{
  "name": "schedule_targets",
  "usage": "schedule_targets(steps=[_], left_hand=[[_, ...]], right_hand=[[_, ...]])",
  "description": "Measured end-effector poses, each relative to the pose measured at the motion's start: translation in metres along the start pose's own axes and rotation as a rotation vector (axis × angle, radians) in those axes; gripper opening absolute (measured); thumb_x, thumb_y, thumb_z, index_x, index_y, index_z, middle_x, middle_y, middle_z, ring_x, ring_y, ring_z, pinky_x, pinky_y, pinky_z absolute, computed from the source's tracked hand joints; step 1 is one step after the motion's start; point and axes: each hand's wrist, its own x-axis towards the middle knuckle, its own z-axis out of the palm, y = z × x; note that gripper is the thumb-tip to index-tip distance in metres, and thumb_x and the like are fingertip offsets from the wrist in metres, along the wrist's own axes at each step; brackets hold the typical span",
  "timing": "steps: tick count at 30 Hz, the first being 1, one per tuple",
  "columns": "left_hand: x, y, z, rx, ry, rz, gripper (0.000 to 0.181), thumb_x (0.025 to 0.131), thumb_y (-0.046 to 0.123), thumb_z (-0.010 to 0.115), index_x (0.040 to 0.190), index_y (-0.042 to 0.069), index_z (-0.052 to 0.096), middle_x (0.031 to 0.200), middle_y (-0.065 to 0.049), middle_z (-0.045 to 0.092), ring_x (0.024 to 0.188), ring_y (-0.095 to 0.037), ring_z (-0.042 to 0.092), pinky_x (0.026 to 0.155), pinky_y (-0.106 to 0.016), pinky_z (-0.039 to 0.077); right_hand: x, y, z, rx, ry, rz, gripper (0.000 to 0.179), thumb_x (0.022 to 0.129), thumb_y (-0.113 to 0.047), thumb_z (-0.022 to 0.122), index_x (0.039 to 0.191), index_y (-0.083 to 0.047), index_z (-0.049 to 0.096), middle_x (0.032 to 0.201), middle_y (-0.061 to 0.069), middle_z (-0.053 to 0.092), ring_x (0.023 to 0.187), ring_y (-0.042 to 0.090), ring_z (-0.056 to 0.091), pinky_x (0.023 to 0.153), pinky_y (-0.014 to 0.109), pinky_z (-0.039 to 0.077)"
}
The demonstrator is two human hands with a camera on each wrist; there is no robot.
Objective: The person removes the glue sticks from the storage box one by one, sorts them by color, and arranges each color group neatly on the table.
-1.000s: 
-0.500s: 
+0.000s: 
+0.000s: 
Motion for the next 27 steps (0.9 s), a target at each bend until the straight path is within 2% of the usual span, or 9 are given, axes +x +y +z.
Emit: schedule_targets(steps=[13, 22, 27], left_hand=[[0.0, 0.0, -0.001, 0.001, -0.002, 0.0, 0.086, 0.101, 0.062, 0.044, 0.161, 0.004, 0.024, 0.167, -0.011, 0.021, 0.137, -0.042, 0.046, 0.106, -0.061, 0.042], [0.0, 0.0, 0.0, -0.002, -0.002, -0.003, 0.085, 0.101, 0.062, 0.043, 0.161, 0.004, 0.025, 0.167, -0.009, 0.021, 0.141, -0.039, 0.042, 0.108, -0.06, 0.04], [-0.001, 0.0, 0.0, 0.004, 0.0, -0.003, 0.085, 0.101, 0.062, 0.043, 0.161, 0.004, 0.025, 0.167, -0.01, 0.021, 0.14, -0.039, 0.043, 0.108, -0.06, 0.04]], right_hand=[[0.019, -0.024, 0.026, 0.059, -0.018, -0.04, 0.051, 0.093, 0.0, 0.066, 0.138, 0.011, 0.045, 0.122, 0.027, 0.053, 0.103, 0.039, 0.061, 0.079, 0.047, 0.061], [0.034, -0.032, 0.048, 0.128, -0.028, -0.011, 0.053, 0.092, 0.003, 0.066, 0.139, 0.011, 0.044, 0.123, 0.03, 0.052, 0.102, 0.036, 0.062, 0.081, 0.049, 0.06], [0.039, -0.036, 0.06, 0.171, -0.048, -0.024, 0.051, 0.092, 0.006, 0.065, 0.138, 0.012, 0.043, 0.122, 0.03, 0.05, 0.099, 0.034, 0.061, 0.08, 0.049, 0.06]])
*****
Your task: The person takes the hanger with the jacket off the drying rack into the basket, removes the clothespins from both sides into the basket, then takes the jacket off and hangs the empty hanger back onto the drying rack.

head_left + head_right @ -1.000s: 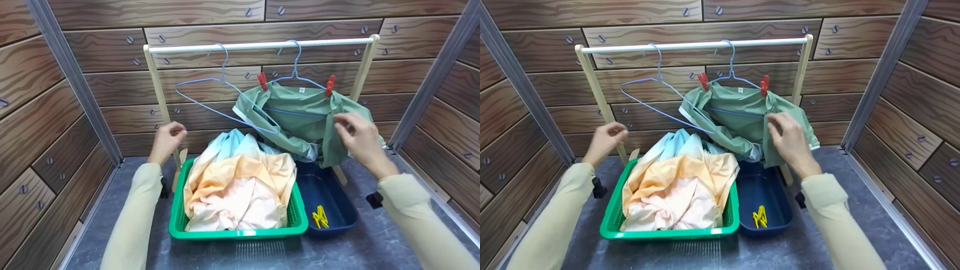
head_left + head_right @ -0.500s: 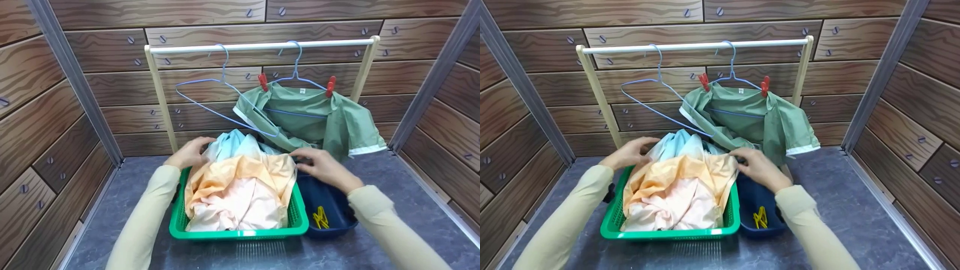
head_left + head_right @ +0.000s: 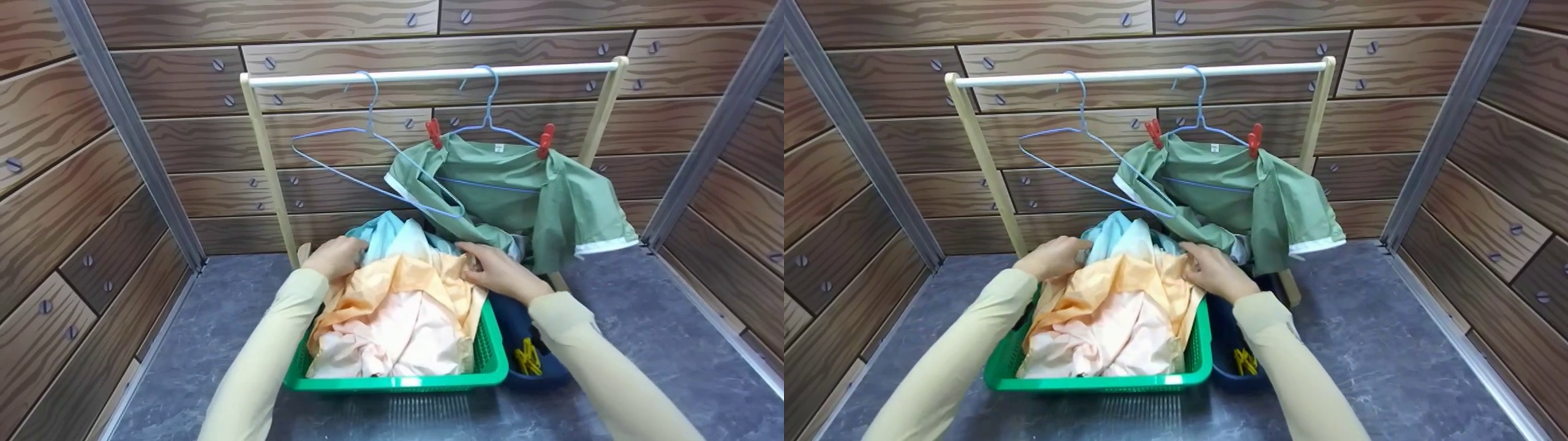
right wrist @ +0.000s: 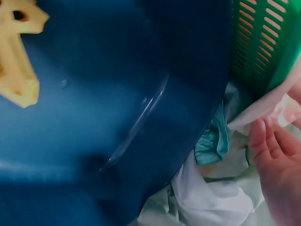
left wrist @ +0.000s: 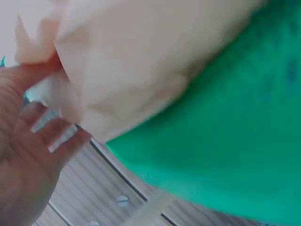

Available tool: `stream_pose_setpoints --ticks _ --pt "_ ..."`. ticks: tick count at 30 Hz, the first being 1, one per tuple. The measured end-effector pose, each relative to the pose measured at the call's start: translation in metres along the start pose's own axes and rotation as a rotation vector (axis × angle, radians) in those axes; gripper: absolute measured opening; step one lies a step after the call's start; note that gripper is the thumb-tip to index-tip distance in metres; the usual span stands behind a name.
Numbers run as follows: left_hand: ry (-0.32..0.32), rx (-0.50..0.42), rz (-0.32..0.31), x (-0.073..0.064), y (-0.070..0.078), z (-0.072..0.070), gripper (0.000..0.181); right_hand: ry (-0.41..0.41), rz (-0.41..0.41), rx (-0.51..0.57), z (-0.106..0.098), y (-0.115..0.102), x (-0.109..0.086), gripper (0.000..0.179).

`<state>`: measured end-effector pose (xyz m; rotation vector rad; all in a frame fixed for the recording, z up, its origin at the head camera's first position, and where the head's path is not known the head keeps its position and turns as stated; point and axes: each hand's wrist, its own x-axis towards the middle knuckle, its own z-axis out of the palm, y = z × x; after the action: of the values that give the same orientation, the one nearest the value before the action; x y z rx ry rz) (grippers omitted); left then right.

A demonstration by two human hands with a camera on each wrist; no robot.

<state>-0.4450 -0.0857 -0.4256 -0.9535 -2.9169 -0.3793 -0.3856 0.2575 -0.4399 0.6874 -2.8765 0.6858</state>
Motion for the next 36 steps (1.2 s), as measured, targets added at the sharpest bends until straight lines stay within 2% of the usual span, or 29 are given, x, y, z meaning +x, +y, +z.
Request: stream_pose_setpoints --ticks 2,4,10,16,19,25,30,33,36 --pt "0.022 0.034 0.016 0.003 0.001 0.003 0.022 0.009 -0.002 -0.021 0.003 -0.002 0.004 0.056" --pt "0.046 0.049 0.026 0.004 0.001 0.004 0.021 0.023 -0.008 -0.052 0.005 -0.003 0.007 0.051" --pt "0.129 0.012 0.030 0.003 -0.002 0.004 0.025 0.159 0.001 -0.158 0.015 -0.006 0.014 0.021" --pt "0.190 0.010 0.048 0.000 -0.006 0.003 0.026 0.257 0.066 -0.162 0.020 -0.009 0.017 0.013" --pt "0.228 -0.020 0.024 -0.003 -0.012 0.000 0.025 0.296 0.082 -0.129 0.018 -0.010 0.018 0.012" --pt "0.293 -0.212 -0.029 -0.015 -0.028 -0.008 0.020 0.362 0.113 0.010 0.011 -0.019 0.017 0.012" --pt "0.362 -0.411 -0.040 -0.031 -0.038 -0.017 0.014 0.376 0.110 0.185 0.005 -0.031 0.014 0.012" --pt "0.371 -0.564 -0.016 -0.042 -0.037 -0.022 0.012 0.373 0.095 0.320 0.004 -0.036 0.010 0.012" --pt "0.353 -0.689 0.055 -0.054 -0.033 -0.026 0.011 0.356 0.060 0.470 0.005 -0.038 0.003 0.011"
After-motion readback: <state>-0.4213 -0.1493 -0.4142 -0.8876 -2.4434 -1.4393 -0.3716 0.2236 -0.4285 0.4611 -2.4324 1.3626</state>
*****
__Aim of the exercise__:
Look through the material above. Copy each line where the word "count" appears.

__Your response__:
  "timing": "steps: tick count at 30 Hz, the first being 1, one per tuple",
Available tool: `stream_pose_setpoints --ticks _ --pt "_ ..."`. ticks: tick count at 30 Hz, the first being 1, one per tuple. The measured end-effector pose, each relative to the pose measured at the call's start: translation in metres along the start pose's own axes and rotation as a rotation vector (axis × angle, radians) in those axes; gripper: absolute measured opening; step one lies a step after the call's start; note that gripper is the thumb-tip to index-tip distance in metres; the usual span stands behind a name.

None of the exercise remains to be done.